I've pulled this example from a test (in xUnit) I wrote to illustrate that there were issues ..

[Fact]
public void SettingCachePropertyThrowsRuntimeBinderException()
{
  // The only way to demonstrate properly is unfortunately by loading an actual wsc - if we used a
  // standard .Net class as the source then it would work fine
  var src = Microsoft.VisualBasic.Interaction.GetObject(
    Path.Combine(
      new FileInfo(this.GetType().Assembly.FullName).DirectoryName,
      "TestSrc.wsc"
    )
  );
  var srcWithInterface = new ControlInterfaceApplierUsingDynamic(src);

  // Expect a RuntimeBinderException with message "'System.__ComObject' does not contain a definition
  // for 'Cache'"
  Assert.Throws<RuntimeBinderException>(() =>
  {
    srcWithInterface.Cache = new NullCache();
  });
}

public class ControlInterfaceApplierUsingDynamic : IControl
{
  private dynamic _src;
  public ControlInterfaceApplierUsingDynamic(object src)
  {
    if (src == null)
      throw new ArgumentNullException("src");

    _src = src;
  }

  public ICache Cache
  {
    set
    {
      _src.Cache = value;
    }
  }
}

[ComVisible(true)]
private class NullCache : ICache
{
  public object this[string key] { get { return null; } }
  public void Add(string key, object value, int cacheDurationInSeconds) { }
  public bool Exists(string key) { return false; }
  public void Remove(string key) { }
}

The WSC content is as follows:

<?xml version="1.0" ?>
<?component error="false" debug="false" ?>
<package>
  <component id="TestSrc">
    <registration progid="TestSrc" description="Test Control" version="1" />
    <public>
      <property name="Config" />
    </public>
    <script language="VBScript">
    <![CDATA[
      Public Cache
    ]]>
    </script>
  </component>
</package>

I've not been able to get to the bottom of why this fails and it's not exactly a common problem - most people left WSCs back in the depths of time.. along with VBScript! But for the meantime we're stuck with them since the thought of trying to migrate the entire codebase fills me with dread, at least splitting it this way means we can move over piecemeal and re-write isolated components of the code at a time. And then one day the old cruft will have gone! And people will consider the earlier migration code the new "old cruft" and the great cycle can continue!

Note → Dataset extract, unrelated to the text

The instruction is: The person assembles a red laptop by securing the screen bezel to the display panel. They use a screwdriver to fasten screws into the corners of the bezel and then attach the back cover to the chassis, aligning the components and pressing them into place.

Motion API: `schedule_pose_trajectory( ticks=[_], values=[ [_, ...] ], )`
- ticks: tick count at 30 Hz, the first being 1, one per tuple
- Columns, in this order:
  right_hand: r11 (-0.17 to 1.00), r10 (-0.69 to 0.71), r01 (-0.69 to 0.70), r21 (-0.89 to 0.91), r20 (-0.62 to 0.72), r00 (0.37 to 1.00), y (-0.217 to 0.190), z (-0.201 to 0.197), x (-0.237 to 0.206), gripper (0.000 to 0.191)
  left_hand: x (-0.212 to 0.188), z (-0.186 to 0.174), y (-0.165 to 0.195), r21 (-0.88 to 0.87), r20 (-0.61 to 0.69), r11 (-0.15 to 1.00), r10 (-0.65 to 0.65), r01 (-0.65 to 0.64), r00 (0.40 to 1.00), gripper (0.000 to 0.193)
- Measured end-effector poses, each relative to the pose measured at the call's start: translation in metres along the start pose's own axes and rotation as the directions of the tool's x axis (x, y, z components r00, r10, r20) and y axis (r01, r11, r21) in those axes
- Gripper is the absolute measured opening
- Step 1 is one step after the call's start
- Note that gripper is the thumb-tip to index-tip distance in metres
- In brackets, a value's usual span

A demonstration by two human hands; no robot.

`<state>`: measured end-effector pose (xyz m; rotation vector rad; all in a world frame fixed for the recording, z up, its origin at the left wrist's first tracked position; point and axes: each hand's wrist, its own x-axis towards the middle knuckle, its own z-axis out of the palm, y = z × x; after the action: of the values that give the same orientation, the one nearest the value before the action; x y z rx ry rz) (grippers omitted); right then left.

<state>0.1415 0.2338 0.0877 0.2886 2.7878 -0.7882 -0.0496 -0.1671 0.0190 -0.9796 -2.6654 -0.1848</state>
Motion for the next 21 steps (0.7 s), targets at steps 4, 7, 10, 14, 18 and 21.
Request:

Update (2nd May 2014): It turns out that if

var src = Microsoft.VisualBasic.Interaction.GetObject(
  Path.Combine(
    new FileInfo(this.GetType().Assembly.FullName).DirectoryName,
    "TestSrc.wsc"
  )
);

is altered to read

var src = Microsoft.VisualBasic.Interaction.GetObject(
  "script:"
  Path.Combine(
    new FileInfo(this.GetType().Assembly.FullName).DirectoryName,
    "TestSrc.wsc"
  )
);

then this test will pass! I'll leave the content here for posterity but it struck me while flipping through this old post that I had seen and addressed this problem since writing this.